Above we see something admittedly quite impressive. Given nothing more than the goal of getting from one side to the other, and complete understanding of the terrain, the neural nets managed to walk from one side of the arena to the other. Yes, they used some crazy walking animations to get there, but they did it. It’s also highly likely that handcrafted animations could have done all that and better, but it’s still cool that they managed to walk at all. Even if it looked super derpy.
The weird walking animations, while cute, actually show a serious problem with neural networks. Oftentimes they learn one way, but can’t learn the most efficient way. Changing the arm movement for the run animation to something normal wouldn’t work for the leg animation. Changing the stride to something normal wouldn’t work with the arms.

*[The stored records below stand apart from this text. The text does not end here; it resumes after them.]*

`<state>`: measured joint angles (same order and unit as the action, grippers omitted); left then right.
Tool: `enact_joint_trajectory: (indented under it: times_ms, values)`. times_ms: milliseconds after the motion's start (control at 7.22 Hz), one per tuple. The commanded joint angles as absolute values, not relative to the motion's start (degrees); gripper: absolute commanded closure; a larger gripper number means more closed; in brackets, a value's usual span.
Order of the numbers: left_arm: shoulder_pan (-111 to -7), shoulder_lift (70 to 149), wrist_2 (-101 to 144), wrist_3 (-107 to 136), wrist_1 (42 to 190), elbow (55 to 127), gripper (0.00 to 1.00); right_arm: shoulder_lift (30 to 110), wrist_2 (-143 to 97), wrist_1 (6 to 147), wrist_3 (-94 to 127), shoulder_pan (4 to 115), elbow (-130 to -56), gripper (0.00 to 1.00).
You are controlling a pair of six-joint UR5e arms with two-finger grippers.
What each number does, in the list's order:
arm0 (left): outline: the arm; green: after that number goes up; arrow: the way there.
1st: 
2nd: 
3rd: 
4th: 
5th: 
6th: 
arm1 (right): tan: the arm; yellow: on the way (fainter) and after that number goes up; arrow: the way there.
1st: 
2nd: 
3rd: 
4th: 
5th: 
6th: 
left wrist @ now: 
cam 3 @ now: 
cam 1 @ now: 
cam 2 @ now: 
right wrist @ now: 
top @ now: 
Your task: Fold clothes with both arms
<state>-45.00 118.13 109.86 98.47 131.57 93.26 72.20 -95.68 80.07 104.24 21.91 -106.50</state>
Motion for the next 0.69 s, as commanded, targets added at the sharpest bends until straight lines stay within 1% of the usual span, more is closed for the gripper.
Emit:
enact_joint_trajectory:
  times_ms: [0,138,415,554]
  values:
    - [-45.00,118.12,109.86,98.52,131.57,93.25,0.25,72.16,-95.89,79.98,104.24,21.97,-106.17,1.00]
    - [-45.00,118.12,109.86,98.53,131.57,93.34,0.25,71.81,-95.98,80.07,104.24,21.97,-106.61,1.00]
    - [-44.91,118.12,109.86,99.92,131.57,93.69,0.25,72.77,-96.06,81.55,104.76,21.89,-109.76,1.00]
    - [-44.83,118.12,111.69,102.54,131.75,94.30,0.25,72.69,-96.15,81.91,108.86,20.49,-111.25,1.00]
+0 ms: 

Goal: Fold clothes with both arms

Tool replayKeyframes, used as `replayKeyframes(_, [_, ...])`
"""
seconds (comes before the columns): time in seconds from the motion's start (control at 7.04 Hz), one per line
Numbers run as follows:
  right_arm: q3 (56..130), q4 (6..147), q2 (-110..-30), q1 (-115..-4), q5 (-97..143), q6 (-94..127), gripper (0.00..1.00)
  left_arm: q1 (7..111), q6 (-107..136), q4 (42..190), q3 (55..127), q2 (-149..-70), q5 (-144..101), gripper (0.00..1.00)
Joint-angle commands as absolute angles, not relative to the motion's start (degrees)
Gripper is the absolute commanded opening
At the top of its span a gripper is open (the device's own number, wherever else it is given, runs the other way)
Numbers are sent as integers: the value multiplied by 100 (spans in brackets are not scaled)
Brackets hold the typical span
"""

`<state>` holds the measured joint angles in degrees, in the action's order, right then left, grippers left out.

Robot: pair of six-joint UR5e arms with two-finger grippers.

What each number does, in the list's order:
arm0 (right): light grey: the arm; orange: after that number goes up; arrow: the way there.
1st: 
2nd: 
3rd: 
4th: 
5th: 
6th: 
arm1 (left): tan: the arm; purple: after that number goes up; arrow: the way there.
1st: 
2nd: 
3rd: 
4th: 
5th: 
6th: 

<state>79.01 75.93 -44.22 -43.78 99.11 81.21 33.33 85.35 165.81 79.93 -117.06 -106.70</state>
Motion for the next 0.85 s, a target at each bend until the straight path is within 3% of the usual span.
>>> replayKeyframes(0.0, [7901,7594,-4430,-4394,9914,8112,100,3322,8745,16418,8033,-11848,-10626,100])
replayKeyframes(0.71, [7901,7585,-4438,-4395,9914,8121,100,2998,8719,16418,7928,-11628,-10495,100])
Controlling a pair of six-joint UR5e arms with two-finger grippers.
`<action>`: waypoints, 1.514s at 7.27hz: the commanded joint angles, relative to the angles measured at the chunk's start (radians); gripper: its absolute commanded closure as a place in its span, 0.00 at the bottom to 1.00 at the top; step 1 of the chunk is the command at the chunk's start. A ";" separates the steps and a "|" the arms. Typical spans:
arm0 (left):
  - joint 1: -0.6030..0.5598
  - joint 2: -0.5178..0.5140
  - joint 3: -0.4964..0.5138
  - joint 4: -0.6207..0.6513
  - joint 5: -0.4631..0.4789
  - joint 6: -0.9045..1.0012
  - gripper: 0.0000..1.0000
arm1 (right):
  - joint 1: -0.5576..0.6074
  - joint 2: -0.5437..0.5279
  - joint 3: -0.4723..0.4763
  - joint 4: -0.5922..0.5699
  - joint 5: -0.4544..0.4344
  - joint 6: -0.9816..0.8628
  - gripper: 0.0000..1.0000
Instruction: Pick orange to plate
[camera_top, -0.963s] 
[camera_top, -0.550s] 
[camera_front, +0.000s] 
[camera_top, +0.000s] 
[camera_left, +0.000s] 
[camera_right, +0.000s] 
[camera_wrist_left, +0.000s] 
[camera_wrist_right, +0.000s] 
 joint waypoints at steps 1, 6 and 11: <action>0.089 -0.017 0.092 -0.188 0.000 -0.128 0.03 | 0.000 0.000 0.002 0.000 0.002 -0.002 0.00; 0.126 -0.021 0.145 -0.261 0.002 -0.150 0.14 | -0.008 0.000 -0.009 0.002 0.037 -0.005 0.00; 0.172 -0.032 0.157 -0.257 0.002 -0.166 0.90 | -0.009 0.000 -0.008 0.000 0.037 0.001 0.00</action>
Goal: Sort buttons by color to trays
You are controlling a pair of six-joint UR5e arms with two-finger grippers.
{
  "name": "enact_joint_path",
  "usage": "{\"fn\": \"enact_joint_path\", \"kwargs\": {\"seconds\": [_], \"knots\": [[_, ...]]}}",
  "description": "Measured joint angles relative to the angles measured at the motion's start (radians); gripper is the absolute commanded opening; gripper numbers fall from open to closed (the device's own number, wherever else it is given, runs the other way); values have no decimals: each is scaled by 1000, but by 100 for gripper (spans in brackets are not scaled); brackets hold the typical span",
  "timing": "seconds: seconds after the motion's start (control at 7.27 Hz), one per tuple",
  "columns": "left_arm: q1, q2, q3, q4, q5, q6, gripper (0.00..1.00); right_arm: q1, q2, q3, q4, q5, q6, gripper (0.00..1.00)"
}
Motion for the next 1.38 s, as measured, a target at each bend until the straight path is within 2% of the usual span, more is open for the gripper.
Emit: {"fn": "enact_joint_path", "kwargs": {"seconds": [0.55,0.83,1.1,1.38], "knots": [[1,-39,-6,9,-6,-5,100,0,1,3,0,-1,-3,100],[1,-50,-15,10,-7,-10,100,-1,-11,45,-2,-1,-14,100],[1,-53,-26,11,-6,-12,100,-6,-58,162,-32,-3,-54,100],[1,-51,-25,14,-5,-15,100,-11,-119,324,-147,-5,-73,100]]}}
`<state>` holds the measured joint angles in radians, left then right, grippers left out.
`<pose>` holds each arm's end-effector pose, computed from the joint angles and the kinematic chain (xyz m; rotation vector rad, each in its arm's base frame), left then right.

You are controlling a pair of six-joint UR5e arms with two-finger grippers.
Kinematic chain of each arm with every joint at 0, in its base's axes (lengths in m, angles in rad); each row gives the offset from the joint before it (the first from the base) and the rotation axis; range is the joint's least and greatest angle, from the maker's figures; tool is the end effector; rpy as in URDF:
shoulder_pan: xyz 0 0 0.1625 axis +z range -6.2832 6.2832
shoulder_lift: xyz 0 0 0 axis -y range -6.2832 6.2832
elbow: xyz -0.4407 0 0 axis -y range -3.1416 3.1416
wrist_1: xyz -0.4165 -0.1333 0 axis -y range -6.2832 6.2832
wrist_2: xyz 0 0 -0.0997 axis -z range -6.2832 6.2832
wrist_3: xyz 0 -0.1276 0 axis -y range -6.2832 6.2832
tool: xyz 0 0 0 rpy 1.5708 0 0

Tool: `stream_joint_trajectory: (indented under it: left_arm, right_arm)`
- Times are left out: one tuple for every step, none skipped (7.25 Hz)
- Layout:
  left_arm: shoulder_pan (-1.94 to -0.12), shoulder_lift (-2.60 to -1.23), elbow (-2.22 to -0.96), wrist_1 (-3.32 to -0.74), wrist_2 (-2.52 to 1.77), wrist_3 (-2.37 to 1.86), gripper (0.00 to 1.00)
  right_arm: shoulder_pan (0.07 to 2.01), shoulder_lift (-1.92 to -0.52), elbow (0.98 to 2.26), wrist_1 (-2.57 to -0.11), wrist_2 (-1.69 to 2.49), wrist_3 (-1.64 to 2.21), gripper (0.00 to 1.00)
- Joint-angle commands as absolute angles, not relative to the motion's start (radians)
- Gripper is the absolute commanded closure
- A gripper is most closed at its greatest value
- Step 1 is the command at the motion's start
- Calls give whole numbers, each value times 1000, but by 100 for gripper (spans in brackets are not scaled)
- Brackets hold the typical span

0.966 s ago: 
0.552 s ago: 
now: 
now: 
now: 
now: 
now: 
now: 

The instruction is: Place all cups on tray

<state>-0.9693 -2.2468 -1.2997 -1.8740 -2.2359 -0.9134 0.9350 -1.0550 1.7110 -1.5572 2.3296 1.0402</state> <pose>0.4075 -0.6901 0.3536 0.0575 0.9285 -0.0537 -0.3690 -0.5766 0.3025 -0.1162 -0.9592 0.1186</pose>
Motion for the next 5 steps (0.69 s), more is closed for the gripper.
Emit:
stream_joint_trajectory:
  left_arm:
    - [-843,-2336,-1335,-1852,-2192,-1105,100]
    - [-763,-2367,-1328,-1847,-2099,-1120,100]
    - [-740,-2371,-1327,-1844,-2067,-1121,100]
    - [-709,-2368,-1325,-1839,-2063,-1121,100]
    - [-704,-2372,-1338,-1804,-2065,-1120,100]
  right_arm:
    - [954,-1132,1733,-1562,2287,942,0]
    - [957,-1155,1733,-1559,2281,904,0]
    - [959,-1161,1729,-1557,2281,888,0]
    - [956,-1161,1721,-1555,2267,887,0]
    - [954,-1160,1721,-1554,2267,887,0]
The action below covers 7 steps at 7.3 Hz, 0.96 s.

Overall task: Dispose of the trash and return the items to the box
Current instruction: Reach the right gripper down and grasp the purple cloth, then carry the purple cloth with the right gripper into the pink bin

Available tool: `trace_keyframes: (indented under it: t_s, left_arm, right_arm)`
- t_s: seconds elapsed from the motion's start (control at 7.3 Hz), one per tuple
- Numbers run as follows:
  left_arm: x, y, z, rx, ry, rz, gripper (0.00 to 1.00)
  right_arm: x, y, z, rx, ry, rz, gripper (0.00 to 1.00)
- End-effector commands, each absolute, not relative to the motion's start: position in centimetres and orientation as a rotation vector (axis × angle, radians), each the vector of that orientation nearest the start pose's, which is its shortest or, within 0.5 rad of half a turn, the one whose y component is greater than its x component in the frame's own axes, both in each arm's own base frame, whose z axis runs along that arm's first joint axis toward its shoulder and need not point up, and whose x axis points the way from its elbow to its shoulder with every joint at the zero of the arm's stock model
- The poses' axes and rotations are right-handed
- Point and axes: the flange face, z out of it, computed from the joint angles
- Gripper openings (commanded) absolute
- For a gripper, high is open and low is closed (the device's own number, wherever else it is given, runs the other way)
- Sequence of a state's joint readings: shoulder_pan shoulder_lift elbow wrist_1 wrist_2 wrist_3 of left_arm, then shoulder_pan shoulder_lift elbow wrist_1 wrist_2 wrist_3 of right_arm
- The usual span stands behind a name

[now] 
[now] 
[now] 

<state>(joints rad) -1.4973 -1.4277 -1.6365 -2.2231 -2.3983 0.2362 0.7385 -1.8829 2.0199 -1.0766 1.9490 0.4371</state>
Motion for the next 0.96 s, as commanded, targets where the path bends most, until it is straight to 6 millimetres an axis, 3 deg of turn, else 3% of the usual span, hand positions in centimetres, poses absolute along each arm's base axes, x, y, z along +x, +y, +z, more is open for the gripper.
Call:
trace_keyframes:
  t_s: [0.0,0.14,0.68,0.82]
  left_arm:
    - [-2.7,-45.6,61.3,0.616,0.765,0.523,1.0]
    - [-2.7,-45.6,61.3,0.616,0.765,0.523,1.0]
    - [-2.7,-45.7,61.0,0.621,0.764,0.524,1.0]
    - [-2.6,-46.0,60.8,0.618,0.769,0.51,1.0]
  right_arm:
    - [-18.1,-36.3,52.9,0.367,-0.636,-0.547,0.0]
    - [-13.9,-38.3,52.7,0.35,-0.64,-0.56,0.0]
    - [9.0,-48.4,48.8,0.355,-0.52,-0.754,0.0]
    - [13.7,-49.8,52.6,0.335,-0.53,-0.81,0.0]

The neural net has to luck into both of those changing at the same time, in the same direction.
Except that it’s not even as simple as arms and legs. Every joint would need to synchronously mutate in the right way to get a more productive run animation. That’s the ankle joint, the knee, the hips, the shoulder, and the elbow, and one for each side. All of them would need to mutate in the best way so as to have the creature remain balanced.
That’s why the four legged spider creature and the no arms creature had the most reasonable looking walks. Since there were less moving parts, it was exponentially easier for it to mutate in the correct way, where correct here means most efficient and logical walk/run pattern.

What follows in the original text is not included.